We all respect the speeches from the Government Benches. It is not easy for those noble Lords to speak against their Front Bench. The noble Lords, Lord Leatherland and Lord Raglan, are to be congratulated both for their speeches and for showing the country that this is not a Party political issue and that everyone is concerned, irrespective of Party. The Liberal Benches contributed to the debate a fine speech from the Leader of the Party, the noble Lord, Lord Byers. Only five speeches out of 31 were against this Motion, and it has been most apparent that the House in general was not in sympathy with the Government's case. Everybody on both sides has made fine speeches, and I hope I shall be forgiven if I do not mention every speaker by name. But may I congratulate my friends from the Cross Benches, the noble Lords, Lord Strang, Lord Wedgwood, Lord Netherthorpe and others for their support? I am sure that the House would like me to congratulate the noble Earl, Lord Jellicoe, upon his brilliant speech; and, lastly, the noble Lord, Lord Beswick, for bravely trying to sum up the Government's case.

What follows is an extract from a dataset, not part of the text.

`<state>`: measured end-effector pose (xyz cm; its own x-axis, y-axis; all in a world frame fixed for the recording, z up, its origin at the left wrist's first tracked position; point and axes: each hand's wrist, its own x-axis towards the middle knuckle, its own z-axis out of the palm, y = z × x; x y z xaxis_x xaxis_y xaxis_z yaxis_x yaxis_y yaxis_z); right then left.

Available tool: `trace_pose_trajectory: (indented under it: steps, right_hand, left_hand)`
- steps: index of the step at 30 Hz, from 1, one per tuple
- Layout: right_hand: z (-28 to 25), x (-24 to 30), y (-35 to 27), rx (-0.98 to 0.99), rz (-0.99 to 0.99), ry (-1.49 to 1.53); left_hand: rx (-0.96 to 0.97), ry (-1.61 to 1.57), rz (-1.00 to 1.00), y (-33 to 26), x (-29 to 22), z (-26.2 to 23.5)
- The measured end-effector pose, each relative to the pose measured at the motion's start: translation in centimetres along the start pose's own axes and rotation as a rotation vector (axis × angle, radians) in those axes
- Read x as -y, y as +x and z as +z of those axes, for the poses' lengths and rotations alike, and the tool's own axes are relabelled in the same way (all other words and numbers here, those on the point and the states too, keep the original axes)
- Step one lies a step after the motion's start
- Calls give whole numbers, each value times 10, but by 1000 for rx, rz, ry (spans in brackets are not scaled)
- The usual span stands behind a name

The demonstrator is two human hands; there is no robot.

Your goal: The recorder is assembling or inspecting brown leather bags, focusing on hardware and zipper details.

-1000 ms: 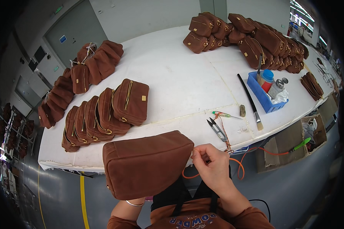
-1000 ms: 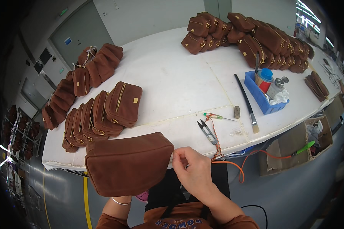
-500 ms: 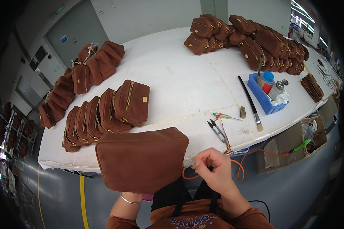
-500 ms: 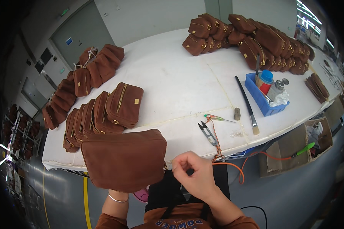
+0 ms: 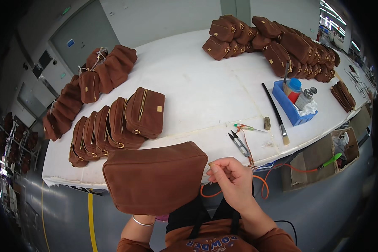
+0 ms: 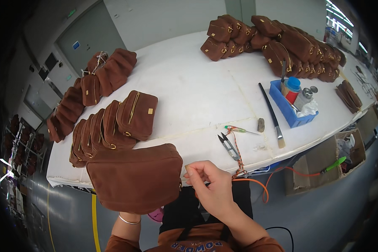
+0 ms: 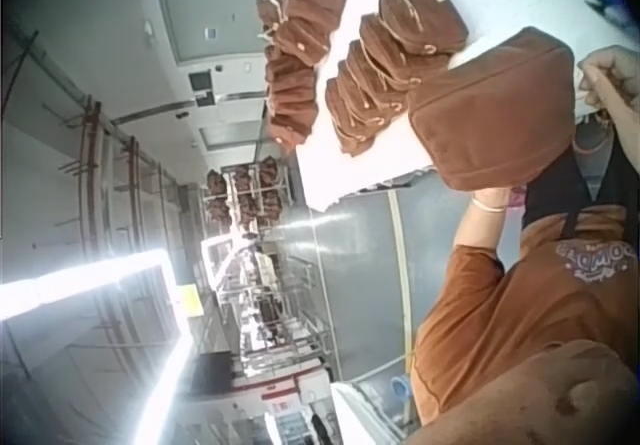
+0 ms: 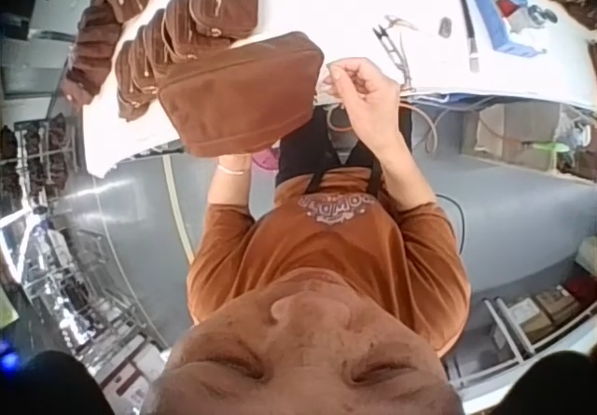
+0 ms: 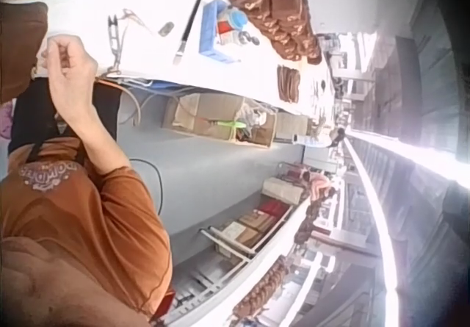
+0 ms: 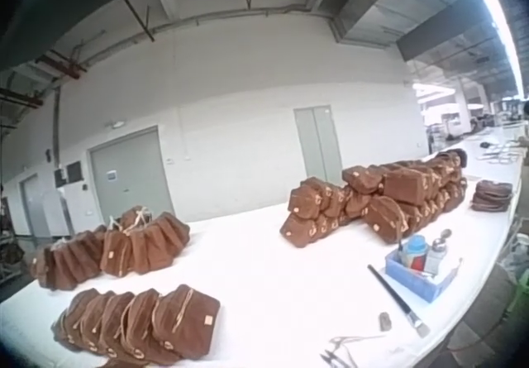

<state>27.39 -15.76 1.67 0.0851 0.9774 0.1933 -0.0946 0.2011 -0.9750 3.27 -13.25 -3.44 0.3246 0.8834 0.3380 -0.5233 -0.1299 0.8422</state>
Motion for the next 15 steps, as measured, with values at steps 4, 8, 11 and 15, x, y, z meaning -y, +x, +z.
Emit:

I must, however, correct one point. I, and I believe most of the noble Lords who have spoken this afternoon, are not for or against Stansted. What we are asking the Government is that they reexamine this case. I do not accept the point made by the noble Lord, Lord Beswick, regarding Foulness Island. The Dutch are doing a similar operation with the building of Europort at Rotterdam, and I understand that they are prepared to assist us with our problems. Lastly, I do not accept, or understand, what the noble Lord was saying about the standard-busy rate at present, and I should like to refer the noble Lord to paragraph 7 on page 6 of the White Paper.

My Lords, a very clear case has been made out by all those speakers who have supported this Motion. This has not been answered by Her Majesty's Government, and I sincerely hope that they will consider your Lordships' feelings before laying an Order on the Table of this House. My Lords, I beg leave to withdraw my Motion for Papers.

Motion for Papers, by leave, withdrawn.

House adjourned at eighteen minutes before eleven o'clock.